- Roman Kazinnik
Convolutional Neural Networks for NLP
Updated: Dec 2, 2019
The goal of this post is to compare NLP approaches for encoding words:
(1) bag of words (2) tfidf (3) google GloVe emeddings
Training set is a set of tagged sequences. I run experiments for 5K and 15K long training sets. Experiments confirm the basic intuition that in order to improve prediction accuracy with training for more unknowns would require more data. Benchmark experiment is done with word representation as one-hot encoding, and word2vec improves classification accuracy. Further improvement can be achieved by introducing convolutional training layers and with training for larger training data.

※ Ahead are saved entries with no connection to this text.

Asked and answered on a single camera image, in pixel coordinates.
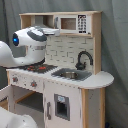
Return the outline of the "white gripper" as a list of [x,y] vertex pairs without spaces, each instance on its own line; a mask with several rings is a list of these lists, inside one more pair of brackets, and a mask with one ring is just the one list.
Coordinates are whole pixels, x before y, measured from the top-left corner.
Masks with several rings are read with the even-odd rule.
[[59,36],[60,35],[60,30],[59,29],[53,29],[53,28],[40,28],[39,29],[43,35],[55,35]]

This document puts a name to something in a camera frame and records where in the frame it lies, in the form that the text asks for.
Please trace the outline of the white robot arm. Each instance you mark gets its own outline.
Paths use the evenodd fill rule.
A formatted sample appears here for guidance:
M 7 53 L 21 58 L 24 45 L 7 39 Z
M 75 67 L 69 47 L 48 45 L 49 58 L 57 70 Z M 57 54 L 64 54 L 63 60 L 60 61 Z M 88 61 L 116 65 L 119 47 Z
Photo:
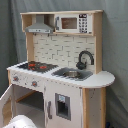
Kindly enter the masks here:
M 3 128 L 38 128 L 34 122 L 25 115 L 18 115 L 12 118 L 8 125 Z

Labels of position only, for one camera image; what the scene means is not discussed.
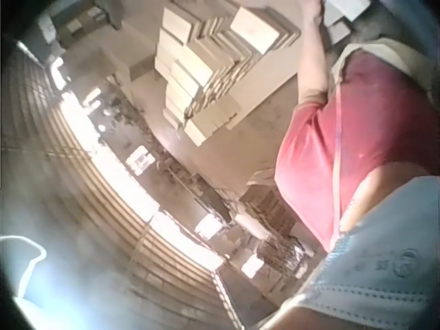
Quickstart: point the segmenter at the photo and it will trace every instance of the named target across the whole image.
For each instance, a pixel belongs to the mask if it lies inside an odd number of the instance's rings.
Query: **hand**
[[[321,24],[324,16],[323,0],[297,0],[302,11],[303,21]]]

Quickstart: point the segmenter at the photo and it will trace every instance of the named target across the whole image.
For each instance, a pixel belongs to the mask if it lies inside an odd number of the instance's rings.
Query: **white face mask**
[[[438,178],[416,178],[366,214],[297,306],[377,329],[413,326],[439,292],[439,191]]]

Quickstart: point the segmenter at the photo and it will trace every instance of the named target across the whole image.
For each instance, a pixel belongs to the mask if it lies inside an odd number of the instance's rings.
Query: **pink t-shirt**
[[[439,116],[418,85],[374,55],[358,51],[345,69],[342,95],[342,212],[362,180],[389,162],[439,174]],[[333,235],[336,107],[298,106],[281,145],[275,181],[281,195],[326,251]]]

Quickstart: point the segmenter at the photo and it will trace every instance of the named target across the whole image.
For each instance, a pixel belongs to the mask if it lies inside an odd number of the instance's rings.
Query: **lumber pile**
[[[240,110],[229,90],[299,29],[269,9],[226,1],[167,3],[155,57],[166,79],[164,117],[199,146]]]

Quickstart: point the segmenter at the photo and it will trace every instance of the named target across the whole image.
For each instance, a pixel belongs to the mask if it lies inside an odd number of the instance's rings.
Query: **raised arm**
[[[324,14],[322,0],[297,0],[302,10],[302,49],[298,70],[298,104],[327,102],[329,77],[320,26]]]

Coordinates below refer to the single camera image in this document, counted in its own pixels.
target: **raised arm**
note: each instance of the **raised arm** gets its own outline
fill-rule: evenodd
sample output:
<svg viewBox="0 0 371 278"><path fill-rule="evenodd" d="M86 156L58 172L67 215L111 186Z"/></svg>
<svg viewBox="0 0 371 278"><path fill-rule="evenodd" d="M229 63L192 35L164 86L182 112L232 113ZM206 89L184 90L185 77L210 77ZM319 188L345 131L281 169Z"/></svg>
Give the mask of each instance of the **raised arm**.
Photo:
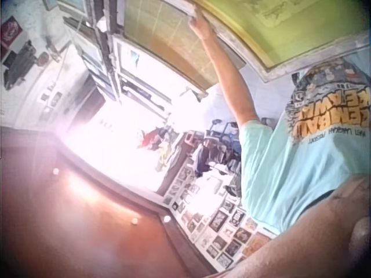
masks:
<svg viewBox="0 0 371 278"><path fill-rule="evenodd" d="M249 88L227 53L217 41L210 23L203 16L200 8L195 6L195 17L190 27L200 38L218 76L228 106L241 127L250 120L259 120Z"/></svg>

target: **light blue t-shirt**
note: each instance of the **light blue t-shirt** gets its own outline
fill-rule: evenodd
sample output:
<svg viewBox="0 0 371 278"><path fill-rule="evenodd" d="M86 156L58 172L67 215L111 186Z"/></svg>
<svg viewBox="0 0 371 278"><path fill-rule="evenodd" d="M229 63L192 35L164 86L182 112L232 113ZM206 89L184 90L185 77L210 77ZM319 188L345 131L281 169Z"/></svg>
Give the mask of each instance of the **light blue t-shirt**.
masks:
<svg viewBox="0 0 371 278"><path fill-rule="evenodd" d="M277 127L240 128L242 203L274 233L353 174L370 173L369 78L339 58L298 82Z"/></svg>

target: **hand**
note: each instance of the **hand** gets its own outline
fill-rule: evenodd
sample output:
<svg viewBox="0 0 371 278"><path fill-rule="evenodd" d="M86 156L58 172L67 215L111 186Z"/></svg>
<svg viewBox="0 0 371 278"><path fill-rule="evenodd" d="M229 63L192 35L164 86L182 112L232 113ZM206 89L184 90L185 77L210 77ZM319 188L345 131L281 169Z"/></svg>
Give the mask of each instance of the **hand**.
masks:
<svg viewBox="0 0 371 278"><path fill-rule="evenodd" d="M190 27L200 38L200 40L205 41L210 38L215 37L215 32L208 20L202 14L201 9L198 5L194 5L195 17L190 20Z"/></svg>

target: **person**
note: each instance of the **person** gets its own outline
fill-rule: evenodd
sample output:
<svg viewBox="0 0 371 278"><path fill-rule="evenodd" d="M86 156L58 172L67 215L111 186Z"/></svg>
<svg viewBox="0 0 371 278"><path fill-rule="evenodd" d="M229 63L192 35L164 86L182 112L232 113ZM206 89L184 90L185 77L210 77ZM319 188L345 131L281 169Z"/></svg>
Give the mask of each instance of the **person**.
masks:
<svg viewBox="0 0 371 278"><path fill-rule="evenodd" d="M369 77L346 58L314 66L273 131L199 7L190 27L239 126L242 204L279 234L225 277L342 276L369 239Z"/></svg>
<svg viewBox="0 0 371 278"><path fill-rule="evenodd" d="M195 172L196 178L203 176L205 172L211 170L210 166L206 164L209 159L210 149L208 147L208 142L202 142L198 145L194 154L192 155L193 170Z"/></svg>

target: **skin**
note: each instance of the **skin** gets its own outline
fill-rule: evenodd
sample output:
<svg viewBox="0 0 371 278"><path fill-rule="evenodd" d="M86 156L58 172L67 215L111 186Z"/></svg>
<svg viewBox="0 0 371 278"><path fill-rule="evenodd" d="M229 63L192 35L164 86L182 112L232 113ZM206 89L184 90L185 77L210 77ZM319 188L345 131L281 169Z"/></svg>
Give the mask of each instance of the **skin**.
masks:
<svg viewBox="0 0 371 278"><path fill-rule="evenodd" d="M195 7L190 26L214 65L238 126L258 120L245 81L199 7ZM370 180L359 175L307 210L295 225L236 267L210 277L342 277L367 247L369 220Z"/></svg>

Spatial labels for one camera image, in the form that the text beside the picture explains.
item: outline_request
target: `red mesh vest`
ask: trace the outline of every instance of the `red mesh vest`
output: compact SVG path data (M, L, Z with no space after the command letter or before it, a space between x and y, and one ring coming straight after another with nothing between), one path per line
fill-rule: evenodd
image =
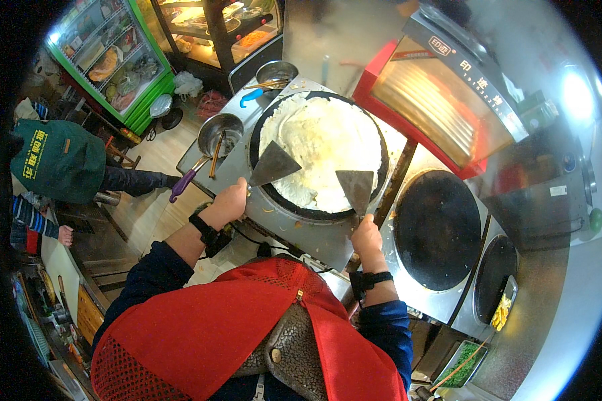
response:
M96 347L92 385L103 400L206 400L297 301L299 289L329 400L407 400L392 359L350 325L321 277L280 258L126 310Z

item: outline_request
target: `hand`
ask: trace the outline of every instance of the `hand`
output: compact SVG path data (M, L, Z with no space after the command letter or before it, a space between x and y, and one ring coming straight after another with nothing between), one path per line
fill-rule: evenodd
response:
M388 265L381 251L381 234L373 222L374 216L367 214L352 237L354 251L359 254L364 273L388 271Z
M70 226L60 226L58 229L58 241L62 245L71 246L71 243L74 239L74 234L72 233L74 229Z
M367 214L353 234L354 252L359 253L359 256L370 252L381 252L381 234L373 219L372 214Z
M239 219L245 213L247 187L248 183L245 178L240 177L235 185L223 189L216 195L214 203L202 211L199 216L209 225L213 227L220 225L221 228L225 224ZM206 220L206 216L209 216L212 221Z

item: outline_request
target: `blue sleeve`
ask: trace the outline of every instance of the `blue sleeve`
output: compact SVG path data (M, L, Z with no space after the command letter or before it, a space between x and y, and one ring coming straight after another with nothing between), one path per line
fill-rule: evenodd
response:
M107 313L96 335L92 349L104 331L128 308L143 303L154 295L183 288L194 270L167 244L154 241L152 250L129 270L125 288L120 292Z
M368 306L359 313L362 336L384 350L397 366L406 391L410 386L413 340L408 330L407 306L402 301L390 301Z
M30 230L58 239L59 227L41 215L22 195L13 197L11 212L16 220L26 224Z

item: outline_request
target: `green apron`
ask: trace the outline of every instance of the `green apron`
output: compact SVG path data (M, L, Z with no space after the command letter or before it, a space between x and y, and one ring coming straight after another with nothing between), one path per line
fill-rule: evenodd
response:
M11 172L36 194L88 204L104 177L104 143L70 121L19 119L13 134L24 146L11 159Z

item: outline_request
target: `red food warmer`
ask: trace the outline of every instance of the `red food warmer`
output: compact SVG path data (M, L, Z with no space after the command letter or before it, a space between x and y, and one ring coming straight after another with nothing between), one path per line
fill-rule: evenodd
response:
M512 83L490 54L454 22L437 19L415 12L405 36L367 66L353 98L465 180L528 133L508 92Z

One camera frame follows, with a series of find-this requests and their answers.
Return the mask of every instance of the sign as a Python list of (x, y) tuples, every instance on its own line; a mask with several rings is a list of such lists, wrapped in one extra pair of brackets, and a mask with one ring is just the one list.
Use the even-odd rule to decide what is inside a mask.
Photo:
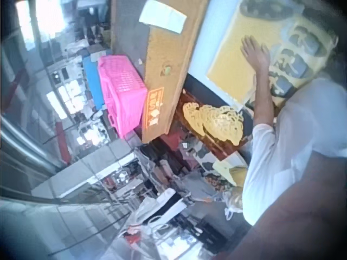
[(144, 127), (157, 125), (159, 121), (160, 107), (162, 106), (164, 87), (157, 88), (148, 92), (146, 101)]

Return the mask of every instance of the yellow poster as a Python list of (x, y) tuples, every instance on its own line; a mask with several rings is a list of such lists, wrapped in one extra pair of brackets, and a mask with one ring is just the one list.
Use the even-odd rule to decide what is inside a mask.
[(240, 50), (241, 39), (253, 35), (271, 52), (270, 81), (277, 104), (325, 66), (337, 39), (303, 18), (304, 7), (290, 0), (239, 1), (207, 77), (241, 104), (253, 99), (254, 71)]

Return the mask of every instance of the wooden board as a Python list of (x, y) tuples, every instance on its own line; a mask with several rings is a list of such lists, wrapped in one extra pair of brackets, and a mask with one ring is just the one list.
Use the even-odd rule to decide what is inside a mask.
[(196, 102), (199, 104), (199, 106), (203, 106), (205, 104), (198, 101), (195, 97), (191, 96), (190, 94), (182, 93), (178, 105), (175, 112), (175, 120), (179, 121), (181, 124), (183, 124), (190, 132), (192, 132), (197, 138), (199, 138), (207, 148), (213, 153), (215, 157), (219, 161), (224, 160), (226, 157), (237, 151), (240, 147), (242, 147), (247, 142), (247, 136), (244, 136), (243, 139), (240, 141), (240, 144), (238, 146), (234, 146), (233, 143), (229, 140), (222, 142), (216, 138), (208, 137), (208, 136), (201, 136), (197, 132), (195, 132), (187, 122), (187, 120), (184, 118), (183, 115), (183, 105), (188, 102)]
[[(168, 133), (172, 118), (188, 71), (188, 65), (200, 25), (209, 0), (161, 0), (187, 16), (181, 34), (151, 27), (145, 66), (145, 84), (149, 90), (144, 107), (142, 141), (147, 143)], [(150, 112), (155, 108), (159, 115), (156, 123)]]
[(146, 0), (112, 0), (111, 2), (112, 54), (127, 56), (142, 79), (145, 77), (150, 34), (150, 27), (139, 22), (145, 3)]

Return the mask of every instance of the white plastic bag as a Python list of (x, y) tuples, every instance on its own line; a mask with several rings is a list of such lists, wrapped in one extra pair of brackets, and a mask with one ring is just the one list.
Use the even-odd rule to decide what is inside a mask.
[(223, 200), (227, 206), (224, 210), (227, 220), (230, 220), (232, 218), (234, 212), (241, 213), (243, 211), (241, 188), (233, 187), (231, 191), (224, 191)]
[(145, 197), (143, 202), (140, 204), (140, 207), (135, 212), (135, 220), (136, 223), (132, 224), (141, 224), (140, 220), (145, 218), (146, 215), (148, 215), (149, 212), (153, 211), (155, 208), (159, 208), (159, 203), (150, 197)]

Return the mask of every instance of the sticker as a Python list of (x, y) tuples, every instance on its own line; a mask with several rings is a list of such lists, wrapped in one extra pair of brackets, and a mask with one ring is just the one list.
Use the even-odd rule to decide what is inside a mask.
[(147, 0), (139, 21), (180, 34), (187, 16), (176, 9), (155, 0)]
[(166, 65), (166, 66), (163, 66), (163, 69), (160, 73), (161, 76), (169, 76), (171, 74), (171, 66), (170, 65)]
[(145, 111), (145, 129), (147, 129), (149, 126), (158, 124), (163, 94), (164, 87), (148, 92)]
[(99, 58), (106, 56), (106, 51), (102, 50), (102, 51), (97, 51), (96, 53), (92, 53), (91, 54), (91, 62), (95, 62), (98, 61)]

Perhaps most surprising observation is that classification accuracy of 90%+ (F1) can be achieved, which is high considering the high number of classes.
More technical details:
padding for a fixed word length used to allow for fixed length convolutions
my Keras model has convolutional layer optionally
Google word2vec dictionary used for word embedding
Most comprehensive word embedding includes word2vec, dense from chars convolution, word casing. Code example: # create input matrices: each word is a vector train_set = createMatrices(trainSentences,word2Idx, label2Idx, case2Idx,char2Idx) Training data: tagged NLP sequences
Code: code:https://github.com/romanonly/romankazinnik_blog/blob/master/NLP/CNN
Training: Keras, bi-directional LSTM